Stored items from a collection:
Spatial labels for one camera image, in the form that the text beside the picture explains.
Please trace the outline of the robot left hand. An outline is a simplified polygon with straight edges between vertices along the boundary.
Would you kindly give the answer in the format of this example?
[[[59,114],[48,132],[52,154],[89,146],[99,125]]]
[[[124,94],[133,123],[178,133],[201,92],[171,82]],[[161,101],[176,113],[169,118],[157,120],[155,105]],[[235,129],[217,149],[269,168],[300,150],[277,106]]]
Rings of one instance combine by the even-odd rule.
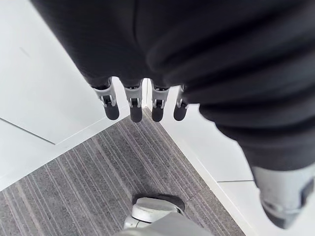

Task prompt
Return all records verbatim and drop the pictures.

Solution to the exercise
Spatial labels for one camera image, in the form that the text beside the picture explains.
Please trace the outline of the robot left hand. An outline is a simplified polygon with straight edges between vertices along the boundary.
Would you kindly give the answer in the format of this example?
[[[59,114],[48,132],[52,154],[89,146],[99,125]]]
[[[124,94],[133,123],[178,133],[201,92],[171,82]],[[161,101],[176,113],[169,118],[157,120],[155,105]],[[235,129],[217,149],[269,168],[300,150],[277,106]]]
Rings of one instance combine by the even-odd rule.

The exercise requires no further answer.